McKenzie passed away on April 16 peacefully in her sleep, but the announcement was made public this week. Her death was confirmed by relative Bryan Cooper.
The singer and actress was born Feb. 19, 1918, into a show business family where she was the youngest of two sisters and an actress cousin. Her parents, Eva and Bob “Pops” McKenzie, were by then veteran performers and yearned for their daughter to pursue the family business.

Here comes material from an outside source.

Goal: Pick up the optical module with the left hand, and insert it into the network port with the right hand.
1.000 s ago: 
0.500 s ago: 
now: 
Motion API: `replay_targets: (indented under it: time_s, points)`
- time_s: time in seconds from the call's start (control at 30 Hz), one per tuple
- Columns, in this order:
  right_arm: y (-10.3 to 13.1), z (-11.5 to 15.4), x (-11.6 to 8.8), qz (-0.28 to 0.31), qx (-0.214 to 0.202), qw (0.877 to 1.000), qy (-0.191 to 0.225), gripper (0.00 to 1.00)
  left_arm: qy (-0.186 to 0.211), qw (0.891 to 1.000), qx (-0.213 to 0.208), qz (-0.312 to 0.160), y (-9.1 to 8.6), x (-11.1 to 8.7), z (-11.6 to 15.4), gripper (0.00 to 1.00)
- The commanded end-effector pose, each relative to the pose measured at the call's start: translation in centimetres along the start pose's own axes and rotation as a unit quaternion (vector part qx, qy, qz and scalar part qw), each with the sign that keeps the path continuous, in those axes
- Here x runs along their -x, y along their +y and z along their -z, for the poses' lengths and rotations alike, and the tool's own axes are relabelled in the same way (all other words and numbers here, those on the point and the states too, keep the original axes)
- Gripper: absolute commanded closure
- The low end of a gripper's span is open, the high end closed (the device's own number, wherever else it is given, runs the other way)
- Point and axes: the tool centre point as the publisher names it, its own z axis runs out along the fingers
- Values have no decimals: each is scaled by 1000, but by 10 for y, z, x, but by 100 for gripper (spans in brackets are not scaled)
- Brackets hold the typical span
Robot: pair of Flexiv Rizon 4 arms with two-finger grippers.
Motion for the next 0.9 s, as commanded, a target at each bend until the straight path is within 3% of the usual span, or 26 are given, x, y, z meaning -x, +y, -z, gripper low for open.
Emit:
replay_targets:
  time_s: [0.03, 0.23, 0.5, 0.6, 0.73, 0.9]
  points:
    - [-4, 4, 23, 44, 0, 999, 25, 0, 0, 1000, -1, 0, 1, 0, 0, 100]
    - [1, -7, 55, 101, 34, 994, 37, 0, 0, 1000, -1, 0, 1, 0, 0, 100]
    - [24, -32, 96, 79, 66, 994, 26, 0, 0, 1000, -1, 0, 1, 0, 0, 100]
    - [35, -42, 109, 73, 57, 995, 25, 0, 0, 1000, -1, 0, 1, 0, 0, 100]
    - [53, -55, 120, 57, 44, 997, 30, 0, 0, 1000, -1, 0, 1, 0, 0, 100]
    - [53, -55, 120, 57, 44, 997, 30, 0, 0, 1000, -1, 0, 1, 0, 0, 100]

The budding starlet made her screen debut at only 10 weeks old in 1918’s “Station Content” where she was carried by silent screen siren Gloria Swanson.
That same year, McKenzie played “the baby” in “Distilled Love” alongside Oliver Hardy, a film that wouldn’t be released until two years later.
McKenzie, a native of Hollywood, obtained most of her schooling on movie sets, including the iconic Little Red Schoolhouse at MGM. Her classmates included Betty Grable, Ann Rutherford and June Storey.
By the time McKenzie was a teen in the 1930s, she had appeared in a number of low-budget Westerns with Wally Wales and Buddy Roosevelt, as well as the all-star MGM musical “Student Tour” in 1934. Then, in 1937, she appeared in “Assassin of Youth,” which is today recognized as a propaganda flick about the dangers of marijuana.
At age 17, McKenzie pursued Broadway in New York City and in 1940 she appeared as Miss Hollywood in “Meet the People,” which also featured Jack Gilford and Jack Albertson.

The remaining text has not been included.